Quel est à vos yeux le rôle de l’économiste ? Doit-il par exemple se restreindre à sa production scientifique, ou doit-il faire l’effort de porter ses résultats dans le débat public ? Y’a-t-il une cloison entre les deux ?
Je ne crois pas que tout universitaire ait pour devoir d’intervenir dans le débat public. Certains universitaires se contentent d’écrire pour la communauté. Leurs intuitions sont suffisamment fulgurantes pour qu’elles en inspirent d’autres. D’autres ont un talent de pédagogue et transfèrent ces connaissances vers le public. On peut être bon chercheur et bon pédagogue comme Krugman par exemple.

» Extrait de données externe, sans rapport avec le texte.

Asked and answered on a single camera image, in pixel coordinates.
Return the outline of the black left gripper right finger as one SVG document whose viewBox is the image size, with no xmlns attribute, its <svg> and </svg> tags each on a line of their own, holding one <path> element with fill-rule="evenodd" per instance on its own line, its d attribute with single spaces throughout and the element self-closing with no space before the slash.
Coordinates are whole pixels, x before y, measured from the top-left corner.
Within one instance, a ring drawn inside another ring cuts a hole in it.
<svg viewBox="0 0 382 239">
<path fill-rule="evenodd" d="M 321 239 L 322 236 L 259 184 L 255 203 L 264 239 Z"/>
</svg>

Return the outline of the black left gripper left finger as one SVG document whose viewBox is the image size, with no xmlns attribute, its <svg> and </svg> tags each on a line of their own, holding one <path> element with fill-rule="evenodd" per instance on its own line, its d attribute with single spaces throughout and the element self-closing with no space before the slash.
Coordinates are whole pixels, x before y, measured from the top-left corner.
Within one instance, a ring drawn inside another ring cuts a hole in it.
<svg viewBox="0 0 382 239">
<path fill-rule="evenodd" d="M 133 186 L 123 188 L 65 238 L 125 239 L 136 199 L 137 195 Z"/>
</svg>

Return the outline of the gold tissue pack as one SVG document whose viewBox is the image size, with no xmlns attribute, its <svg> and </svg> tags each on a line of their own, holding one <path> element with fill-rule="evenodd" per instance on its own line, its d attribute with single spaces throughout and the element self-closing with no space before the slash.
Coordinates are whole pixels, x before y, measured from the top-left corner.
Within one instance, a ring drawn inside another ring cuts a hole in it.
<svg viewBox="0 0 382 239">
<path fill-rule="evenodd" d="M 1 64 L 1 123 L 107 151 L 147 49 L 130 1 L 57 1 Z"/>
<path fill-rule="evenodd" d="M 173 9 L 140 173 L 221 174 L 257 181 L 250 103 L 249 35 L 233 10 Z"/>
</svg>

Les universitaires ne sont pas toujours les plus pertinents, mais ils ont une voix à faire entendre. Ils connaissent mieux les principes et moins bien les détails institutionnels qui intéressent les gens. Ils ont un discours plus cohérent et articulé, mais parfois moins informé sur le détail de la réalité. Un autre avantage est qu’ils sont formés à penser indépendamment de leurs intérêts personnels. Bien sûr, ils ont tous des biais, des intérêts, financiers ou non, mais leur formation les rend réceptifs aux arguments qu’on leur oppose de manière objective, indépendamment de leurs préférences personnelles. D’où cela vient-il ? Lors des séminaires, les objections fusent, et l’orateur doit sérieusement les prendre en compte. Les rapporteurs critiquent les articles, et il faut leur répondre honnêtement et de manière convaincante. Cela développe une psychologie où on est entraîné à penser contre soi. Cette voix est souvent singulière dans le débat public, où les intervenants peinent souvent à distinguer le monde tel qu’il est et le monde tel qu’ils voudraient qu’il soit.
L’intensité en technicité dans la recherche en économie tend-elle vers une certaine forme d’objectivité ? Un modèle mathématiques ou des données sont des matières très brutes, sont-elles un gage d’objectivité ?
Hm, j’en doute. Je dirais que la technicité est plutôt un écran de fumée. En économie, même lorsque les choses sont compliquées, ce qui arrive souvent, il doit y avoir un certain niveau d’intuition et de clarté. Ce qui se conçoit bien, s’énonce clairement. L’opacité est un problème.
Par ailleurs, la logique n’est pas tout. Les mathématiques, la technicité, garantissent que, sur la base d’un ensemble d’hypothèses A, on arrive forcément à la conclusion B. C’est potentiellement difficile à montrer, mais pas forcément utile. La conclusion selon laquelle B est vrai nécessite que A le soit également. Si A est légèrement incorrect, B reste-t-il toujours vrai? C’est là le vrai problème. A doit être approximativement vrai si l’on veut tirer quelque chose de la théorie. C’est dans le choix de ces hypothèses qu’intervient le bon jugement de l’économiste.